(Records from a data collection)

*** Block opens ***

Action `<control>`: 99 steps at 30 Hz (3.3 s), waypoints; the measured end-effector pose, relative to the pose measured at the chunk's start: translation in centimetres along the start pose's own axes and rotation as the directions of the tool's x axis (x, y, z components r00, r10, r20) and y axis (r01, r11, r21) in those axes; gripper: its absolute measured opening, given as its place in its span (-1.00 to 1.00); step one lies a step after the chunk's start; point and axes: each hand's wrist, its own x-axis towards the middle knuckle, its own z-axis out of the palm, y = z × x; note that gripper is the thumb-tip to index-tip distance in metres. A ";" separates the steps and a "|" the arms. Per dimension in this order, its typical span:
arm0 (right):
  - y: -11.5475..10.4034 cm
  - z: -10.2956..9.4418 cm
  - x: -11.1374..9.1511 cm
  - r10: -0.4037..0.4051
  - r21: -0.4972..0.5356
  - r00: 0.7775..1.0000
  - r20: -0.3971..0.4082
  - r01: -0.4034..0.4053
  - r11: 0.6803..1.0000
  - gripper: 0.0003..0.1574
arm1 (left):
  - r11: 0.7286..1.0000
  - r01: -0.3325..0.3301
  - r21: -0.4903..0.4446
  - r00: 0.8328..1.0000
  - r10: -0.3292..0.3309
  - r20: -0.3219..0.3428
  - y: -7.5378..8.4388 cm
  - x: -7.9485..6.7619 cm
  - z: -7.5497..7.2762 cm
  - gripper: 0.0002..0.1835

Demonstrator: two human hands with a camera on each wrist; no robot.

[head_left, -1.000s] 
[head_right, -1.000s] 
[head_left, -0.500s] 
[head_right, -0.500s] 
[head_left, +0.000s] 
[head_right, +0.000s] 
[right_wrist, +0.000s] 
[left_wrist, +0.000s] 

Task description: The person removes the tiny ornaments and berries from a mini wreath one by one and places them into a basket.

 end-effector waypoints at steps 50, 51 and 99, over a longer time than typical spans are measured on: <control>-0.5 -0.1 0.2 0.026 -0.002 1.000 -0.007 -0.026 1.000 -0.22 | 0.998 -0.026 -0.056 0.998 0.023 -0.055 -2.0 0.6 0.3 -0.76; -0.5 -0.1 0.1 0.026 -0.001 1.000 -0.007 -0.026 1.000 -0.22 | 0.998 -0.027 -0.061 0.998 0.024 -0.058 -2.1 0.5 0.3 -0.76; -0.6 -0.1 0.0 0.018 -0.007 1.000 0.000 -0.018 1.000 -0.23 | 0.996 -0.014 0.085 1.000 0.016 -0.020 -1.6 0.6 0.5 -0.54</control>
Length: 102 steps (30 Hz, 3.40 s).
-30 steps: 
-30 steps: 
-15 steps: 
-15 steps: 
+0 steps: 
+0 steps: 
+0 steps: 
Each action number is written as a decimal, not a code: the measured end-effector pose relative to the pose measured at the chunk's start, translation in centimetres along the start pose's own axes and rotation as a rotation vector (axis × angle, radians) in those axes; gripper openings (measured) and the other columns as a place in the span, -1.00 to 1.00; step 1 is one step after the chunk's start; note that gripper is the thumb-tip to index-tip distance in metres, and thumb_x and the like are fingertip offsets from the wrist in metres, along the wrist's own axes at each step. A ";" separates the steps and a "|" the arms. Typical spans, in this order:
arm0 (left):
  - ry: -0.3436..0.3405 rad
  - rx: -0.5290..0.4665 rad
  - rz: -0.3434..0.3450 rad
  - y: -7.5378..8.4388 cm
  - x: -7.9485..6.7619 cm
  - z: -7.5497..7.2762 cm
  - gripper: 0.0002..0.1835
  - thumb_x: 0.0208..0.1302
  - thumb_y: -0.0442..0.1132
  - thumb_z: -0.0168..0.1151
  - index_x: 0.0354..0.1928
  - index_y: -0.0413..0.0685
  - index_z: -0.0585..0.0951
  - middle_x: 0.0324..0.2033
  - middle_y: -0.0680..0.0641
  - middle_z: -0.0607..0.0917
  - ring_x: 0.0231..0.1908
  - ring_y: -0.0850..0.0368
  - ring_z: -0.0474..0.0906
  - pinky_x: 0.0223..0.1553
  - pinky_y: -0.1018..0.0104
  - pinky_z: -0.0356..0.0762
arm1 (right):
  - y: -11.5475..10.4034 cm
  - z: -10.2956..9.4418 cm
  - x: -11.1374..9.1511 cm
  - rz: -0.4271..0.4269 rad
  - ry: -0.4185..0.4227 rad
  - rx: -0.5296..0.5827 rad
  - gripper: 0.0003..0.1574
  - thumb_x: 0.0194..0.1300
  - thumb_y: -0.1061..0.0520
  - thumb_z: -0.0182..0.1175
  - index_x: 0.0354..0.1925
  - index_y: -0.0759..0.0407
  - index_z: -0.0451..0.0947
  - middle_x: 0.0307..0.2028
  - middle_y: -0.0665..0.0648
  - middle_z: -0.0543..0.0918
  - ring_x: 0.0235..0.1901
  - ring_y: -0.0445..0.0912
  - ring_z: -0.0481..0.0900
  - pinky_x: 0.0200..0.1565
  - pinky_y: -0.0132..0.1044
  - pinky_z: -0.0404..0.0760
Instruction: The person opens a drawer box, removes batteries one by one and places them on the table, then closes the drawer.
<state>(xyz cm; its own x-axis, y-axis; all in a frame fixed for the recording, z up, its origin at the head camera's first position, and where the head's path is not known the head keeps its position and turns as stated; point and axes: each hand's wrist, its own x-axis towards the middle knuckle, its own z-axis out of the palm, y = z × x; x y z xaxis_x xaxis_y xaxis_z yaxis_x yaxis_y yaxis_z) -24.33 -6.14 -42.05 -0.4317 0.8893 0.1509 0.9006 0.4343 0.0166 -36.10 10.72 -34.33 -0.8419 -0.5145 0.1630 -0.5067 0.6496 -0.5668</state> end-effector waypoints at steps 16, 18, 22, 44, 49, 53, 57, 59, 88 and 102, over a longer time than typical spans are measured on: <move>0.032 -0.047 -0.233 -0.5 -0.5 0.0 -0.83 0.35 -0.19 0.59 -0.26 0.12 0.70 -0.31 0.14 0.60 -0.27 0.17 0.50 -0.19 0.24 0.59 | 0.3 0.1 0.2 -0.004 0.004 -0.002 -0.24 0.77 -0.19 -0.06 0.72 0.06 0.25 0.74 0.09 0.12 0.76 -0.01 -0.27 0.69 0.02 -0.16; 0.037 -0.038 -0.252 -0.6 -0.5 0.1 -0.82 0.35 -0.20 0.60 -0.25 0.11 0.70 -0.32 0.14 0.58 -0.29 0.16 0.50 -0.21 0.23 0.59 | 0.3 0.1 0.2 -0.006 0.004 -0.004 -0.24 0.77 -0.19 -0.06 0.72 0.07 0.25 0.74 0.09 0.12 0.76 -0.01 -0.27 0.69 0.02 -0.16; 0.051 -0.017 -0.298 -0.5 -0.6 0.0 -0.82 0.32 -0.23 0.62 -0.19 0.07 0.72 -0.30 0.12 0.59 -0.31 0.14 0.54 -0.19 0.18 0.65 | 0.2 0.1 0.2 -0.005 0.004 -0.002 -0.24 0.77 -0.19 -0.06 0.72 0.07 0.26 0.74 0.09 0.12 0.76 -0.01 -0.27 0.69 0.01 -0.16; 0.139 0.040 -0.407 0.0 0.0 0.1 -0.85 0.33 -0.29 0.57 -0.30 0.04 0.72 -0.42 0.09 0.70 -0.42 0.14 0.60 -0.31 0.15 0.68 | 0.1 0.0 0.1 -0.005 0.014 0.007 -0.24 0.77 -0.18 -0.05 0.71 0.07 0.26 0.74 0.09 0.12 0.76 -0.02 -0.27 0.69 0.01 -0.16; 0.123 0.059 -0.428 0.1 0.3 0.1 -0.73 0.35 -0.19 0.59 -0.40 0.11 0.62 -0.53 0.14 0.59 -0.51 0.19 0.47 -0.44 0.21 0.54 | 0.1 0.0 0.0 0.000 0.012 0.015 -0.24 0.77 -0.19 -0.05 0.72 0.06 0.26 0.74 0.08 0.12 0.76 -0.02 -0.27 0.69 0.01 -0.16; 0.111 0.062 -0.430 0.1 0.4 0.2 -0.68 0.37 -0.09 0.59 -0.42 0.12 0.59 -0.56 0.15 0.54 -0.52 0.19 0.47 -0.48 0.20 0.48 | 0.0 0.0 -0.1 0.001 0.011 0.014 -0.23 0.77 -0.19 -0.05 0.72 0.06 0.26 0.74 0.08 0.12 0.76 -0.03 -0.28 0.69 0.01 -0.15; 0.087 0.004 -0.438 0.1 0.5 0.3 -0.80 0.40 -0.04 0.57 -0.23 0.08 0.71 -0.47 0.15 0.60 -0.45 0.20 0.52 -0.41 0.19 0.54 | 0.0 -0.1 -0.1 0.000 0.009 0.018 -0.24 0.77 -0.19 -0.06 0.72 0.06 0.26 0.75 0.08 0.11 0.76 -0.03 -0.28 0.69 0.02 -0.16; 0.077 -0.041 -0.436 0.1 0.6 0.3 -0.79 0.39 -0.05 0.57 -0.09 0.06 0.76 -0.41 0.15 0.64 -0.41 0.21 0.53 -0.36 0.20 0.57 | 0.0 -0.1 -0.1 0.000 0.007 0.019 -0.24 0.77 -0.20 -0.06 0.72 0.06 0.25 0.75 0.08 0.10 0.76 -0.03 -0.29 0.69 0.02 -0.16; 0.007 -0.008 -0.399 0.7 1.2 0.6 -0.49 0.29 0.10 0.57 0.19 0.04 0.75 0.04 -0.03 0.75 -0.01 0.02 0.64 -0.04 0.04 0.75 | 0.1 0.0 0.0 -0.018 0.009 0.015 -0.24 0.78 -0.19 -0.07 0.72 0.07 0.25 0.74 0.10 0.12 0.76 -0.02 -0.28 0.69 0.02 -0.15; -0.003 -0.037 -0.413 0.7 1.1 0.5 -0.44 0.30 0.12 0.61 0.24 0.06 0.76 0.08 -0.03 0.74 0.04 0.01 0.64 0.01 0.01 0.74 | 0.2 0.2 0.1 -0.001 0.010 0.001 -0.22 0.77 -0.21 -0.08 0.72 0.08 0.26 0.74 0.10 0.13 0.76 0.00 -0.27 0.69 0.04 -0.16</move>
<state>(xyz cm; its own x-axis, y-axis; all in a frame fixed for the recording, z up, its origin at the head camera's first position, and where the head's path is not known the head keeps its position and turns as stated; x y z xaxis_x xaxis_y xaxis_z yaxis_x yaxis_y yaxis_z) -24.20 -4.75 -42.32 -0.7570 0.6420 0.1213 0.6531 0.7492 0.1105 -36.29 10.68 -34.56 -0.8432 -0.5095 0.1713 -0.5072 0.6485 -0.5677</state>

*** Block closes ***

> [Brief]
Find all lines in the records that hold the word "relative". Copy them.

> [Expected output]
Action `<control>`: 99 steps at 30 Hz (3.3 s), waypoints; the measured end-effector pose, relative to the pose measured at the chunk's start: translation in centimetres along the start pose's own axes and rotation as the directions of the tool's x axis (x, y, z components r00, r10, r20) and y axis (r01, r11, r21) in those axes; gripper: its absolute measured opening, given as its place in its span (-1.00 to 1.00); step one lies a step after the chunk's start; point and axes: each hand's wrist, its own x-axis towards the middle knuckle, its own z-axis out of the palm, y = z × x; note that gripper is the thumb-tip to index-tip distance in metres. A ";" separates the steps and a "|" the arms. Per dimension in this order, its typical span:
Each action number is written as a decimal, not a code: the measured end-effector pose relative to the pose measured at the chunk's start, translation in centimetres along the start pose's own axes and rotation as a rotation vector (axis × angle, radians) in those axes; gripper openings (measured) and the other columns as a place in the span, -1.00 to 1.00; step 1 is one step after the chunk's start; note that gripper is the thumb-tip to index-tip distance in metres, and thumb_x and the like are fingertip offsets from the wrist in metres, along the wrist's own axes at each step. A ";" separates the steps and a "|" the arms. Typical spans, in this order:

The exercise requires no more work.